[Activity]: With the pictures set aside, return the lines below exactly, beginning at the first and ending at the line containing "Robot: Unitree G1".

[Data]:
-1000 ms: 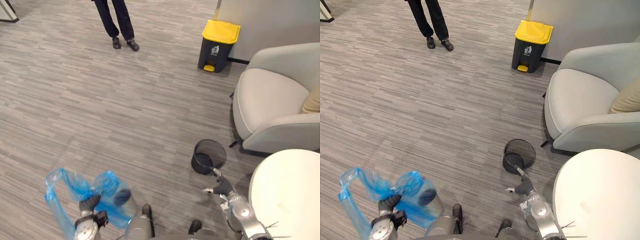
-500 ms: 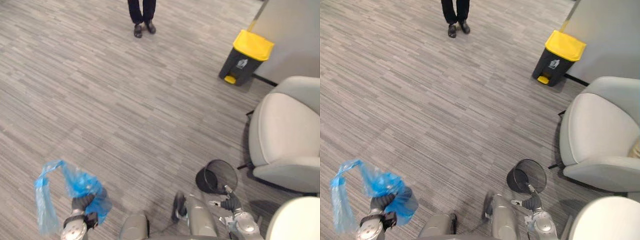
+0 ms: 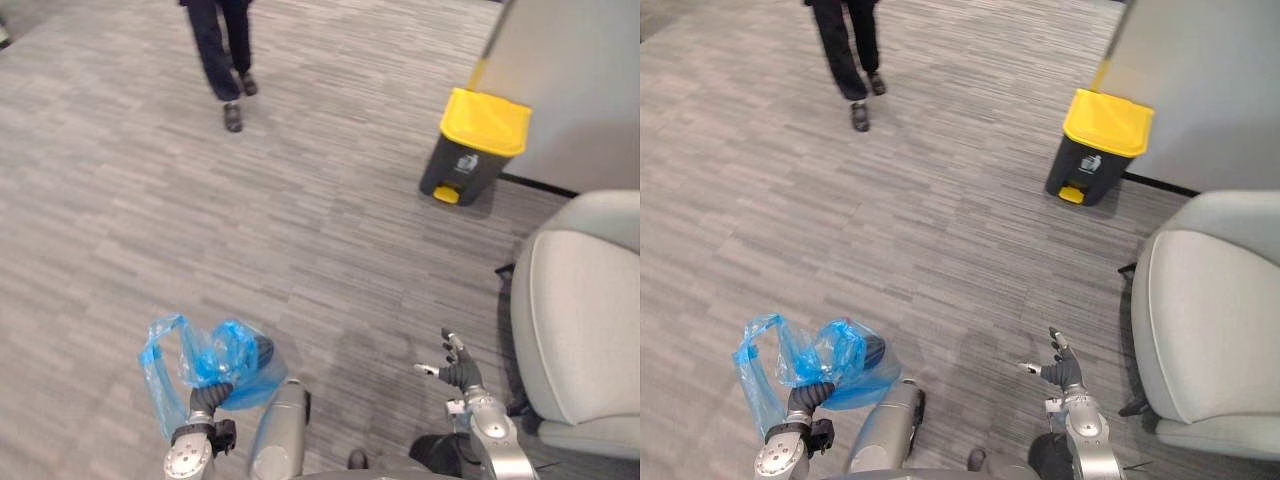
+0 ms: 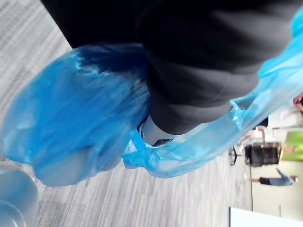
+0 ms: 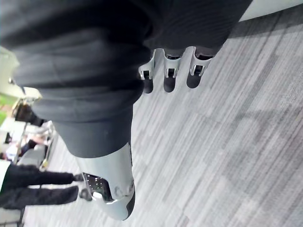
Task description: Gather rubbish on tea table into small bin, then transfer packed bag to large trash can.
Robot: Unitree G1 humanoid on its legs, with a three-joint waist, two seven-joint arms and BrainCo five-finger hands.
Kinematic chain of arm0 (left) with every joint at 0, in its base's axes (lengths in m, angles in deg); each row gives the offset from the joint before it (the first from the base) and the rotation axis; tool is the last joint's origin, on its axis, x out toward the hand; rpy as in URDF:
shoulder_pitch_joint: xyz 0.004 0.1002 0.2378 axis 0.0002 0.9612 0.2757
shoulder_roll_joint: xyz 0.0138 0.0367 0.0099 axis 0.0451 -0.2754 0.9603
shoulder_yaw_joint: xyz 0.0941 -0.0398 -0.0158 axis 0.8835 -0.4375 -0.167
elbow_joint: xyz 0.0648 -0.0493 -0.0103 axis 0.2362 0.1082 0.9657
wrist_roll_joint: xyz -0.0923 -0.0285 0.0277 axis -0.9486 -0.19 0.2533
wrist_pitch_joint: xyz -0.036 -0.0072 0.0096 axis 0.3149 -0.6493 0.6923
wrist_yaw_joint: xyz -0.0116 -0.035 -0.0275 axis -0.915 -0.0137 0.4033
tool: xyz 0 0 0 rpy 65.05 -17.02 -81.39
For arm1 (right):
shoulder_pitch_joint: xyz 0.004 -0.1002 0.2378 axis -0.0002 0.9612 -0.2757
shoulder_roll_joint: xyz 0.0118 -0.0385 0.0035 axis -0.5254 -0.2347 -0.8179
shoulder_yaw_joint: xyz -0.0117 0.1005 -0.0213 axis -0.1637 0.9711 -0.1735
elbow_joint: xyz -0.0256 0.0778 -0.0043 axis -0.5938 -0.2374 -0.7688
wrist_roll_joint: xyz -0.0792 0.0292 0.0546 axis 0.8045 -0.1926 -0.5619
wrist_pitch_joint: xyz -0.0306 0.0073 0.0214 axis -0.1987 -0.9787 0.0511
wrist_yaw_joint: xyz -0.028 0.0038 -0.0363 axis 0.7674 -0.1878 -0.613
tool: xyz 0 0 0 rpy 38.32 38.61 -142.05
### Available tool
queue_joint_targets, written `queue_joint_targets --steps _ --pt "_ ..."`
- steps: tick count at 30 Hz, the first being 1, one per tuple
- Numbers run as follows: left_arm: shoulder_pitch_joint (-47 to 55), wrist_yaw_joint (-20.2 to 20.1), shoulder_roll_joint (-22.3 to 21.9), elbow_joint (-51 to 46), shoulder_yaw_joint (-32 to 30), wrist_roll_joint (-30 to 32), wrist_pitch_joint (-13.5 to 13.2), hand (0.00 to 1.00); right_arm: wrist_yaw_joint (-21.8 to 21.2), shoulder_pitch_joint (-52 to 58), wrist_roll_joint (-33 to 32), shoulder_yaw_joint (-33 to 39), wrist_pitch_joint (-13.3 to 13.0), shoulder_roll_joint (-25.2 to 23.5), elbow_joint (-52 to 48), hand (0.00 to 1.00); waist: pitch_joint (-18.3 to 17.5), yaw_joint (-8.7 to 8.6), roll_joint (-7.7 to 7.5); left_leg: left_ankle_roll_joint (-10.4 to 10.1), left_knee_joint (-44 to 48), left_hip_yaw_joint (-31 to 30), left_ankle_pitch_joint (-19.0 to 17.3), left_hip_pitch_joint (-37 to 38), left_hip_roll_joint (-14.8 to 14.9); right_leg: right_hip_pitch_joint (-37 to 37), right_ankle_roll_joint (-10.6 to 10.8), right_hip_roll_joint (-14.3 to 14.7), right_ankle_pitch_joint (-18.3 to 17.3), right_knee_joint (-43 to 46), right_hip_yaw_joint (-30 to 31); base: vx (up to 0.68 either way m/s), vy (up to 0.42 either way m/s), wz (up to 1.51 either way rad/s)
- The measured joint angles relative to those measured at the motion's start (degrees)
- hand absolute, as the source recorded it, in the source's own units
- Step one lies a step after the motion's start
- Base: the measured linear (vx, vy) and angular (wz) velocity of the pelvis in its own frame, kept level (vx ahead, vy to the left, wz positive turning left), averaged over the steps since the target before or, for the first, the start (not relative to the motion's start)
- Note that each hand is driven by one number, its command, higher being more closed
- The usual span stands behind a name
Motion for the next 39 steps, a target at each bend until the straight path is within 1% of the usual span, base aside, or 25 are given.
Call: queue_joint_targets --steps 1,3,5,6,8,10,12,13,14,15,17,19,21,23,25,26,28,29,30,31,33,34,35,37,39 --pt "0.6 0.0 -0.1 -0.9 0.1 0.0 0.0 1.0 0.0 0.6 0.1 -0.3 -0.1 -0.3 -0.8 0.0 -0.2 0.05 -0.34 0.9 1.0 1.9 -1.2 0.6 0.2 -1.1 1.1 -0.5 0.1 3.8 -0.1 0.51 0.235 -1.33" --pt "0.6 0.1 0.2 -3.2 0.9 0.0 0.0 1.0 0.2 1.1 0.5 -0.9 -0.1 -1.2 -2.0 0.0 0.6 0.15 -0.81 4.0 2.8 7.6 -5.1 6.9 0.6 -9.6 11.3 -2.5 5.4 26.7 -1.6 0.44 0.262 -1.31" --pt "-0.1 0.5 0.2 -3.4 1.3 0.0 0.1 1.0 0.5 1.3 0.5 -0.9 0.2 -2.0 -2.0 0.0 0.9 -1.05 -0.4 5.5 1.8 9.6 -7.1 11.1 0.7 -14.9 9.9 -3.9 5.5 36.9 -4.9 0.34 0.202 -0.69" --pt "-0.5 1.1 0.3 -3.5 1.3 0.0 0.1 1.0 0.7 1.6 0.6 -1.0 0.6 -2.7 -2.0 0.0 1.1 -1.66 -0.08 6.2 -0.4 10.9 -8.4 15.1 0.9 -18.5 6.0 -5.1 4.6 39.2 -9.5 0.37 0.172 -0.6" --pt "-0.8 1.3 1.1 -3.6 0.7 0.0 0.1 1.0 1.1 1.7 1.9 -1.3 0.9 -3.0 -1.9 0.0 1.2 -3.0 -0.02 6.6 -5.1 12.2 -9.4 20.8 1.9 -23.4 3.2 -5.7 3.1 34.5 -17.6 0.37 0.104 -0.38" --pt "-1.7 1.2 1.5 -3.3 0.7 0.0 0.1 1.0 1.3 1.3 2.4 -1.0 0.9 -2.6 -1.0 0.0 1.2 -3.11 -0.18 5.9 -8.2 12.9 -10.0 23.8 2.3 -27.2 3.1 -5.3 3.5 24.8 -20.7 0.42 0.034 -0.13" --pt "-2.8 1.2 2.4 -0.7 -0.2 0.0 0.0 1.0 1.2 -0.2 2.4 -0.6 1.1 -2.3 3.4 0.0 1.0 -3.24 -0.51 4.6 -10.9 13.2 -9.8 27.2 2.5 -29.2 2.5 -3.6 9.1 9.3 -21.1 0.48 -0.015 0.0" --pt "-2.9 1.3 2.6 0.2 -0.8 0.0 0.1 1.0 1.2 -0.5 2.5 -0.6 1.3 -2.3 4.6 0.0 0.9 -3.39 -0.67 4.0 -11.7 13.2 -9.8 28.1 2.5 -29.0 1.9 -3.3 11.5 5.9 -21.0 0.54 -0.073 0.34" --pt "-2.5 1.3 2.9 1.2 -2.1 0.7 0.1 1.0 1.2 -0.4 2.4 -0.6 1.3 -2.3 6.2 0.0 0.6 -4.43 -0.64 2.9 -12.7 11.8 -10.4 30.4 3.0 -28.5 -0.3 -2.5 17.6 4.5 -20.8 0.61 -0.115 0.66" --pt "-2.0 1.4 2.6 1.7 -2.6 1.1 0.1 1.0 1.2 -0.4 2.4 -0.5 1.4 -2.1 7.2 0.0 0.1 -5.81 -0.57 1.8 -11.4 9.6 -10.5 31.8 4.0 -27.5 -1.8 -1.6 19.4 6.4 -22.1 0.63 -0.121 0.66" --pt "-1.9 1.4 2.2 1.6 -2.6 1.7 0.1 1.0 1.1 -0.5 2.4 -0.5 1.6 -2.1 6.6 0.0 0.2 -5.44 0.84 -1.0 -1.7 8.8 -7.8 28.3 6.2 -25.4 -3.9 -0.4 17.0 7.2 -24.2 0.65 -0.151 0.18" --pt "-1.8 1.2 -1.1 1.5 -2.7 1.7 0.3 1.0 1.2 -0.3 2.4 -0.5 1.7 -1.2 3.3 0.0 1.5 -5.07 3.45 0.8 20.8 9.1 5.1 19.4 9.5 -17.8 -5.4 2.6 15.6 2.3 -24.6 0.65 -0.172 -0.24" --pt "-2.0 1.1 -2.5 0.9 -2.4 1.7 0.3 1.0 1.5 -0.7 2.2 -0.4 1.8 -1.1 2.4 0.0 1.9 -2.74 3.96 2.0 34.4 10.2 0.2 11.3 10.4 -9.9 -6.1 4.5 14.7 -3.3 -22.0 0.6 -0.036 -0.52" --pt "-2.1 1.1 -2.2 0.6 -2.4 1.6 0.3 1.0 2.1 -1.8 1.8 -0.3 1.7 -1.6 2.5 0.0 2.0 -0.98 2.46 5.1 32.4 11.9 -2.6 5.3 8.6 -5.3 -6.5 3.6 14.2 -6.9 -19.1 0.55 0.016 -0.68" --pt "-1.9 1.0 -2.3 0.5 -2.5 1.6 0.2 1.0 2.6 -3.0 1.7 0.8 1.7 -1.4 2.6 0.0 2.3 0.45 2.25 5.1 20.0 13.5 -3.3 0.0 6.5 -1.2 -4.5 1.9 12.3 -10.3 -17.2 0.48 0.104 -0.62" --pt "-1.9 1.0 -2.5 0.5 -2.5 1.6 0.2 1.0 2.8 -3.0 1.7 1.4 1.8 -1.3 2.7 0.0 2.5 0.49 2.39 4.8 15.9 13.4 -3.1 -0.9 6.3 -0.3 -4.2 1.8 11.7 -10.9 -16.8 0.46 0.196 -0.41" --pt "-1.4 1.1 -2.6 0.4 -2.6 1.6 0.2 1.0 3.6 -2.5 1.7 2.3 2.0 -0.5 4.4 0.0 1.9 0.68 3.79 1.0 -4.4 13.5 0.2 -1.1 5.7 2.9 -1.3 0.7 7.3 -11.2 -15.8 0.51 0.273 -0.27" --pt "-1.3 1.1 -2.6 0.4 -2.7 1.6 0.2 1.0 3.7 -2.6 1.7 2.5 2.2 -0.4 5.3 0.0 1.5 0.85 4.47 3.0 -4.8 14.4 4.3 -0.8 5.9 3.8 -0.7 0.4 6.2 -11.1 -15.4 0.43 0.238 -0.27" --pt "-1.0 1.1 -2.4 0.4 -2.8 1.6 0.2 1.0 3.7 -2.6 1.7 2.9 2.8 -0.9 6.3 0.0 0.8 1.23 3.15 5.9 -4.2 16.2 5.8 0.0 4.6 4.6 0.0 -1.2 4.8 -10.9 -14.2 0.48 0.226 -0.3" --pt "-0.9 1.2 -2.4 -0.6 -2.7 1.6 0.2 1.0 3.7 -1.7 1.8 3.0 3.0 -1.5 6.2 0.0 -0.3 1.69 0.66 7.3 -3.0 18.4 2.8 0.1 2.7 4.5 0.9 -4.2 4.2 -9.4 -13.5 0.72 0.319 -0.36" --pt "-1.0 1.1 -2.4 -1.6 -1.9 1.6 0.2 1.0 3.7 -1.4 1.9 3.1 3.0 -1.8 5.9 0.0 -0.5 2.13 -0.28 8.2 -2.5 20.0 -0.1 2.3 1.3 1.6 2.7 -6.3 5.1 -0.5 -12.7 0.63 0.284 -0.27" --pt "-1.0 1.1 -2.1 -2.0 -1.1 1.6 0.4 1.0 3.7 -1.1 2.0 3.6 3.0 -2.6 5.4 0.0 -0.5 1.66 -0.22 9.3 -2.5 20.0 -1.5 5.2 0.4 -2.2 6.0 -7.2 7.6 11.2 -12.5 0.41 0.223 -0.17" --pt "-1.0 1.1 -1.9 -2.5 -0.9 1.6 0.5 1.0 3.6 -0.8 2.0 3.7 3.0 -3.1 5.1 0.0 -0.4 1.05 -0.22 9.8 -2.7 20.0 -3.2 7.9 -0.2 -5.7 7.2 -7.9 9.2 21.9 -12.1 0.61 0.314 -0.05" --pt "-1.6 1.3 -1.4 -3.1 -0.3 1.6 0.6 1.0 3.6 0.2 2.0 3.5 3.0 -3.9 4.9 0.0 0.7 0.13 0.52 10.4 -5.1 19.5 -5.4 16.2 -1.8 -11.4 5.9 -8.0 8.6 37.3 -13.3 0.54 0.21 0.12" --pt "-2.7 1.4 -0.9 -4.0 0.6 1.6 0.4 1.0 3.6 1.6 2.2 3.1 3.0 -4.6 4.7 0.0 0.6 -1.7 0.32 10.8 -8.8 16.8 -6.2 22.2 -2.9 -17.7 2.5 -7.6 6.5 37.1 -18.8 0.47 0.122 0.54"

[Your response]:
-1000 ms: 
-500 ms: 
+0 ms: 
+0 ms: 
+0 ms: 
Task description: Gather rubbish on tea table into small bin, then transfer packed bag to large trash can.
Robot: Unitree G1 humanoid on its legs, with a three-joint waist, two seven-joint arms and BrainCo five-finger hands.

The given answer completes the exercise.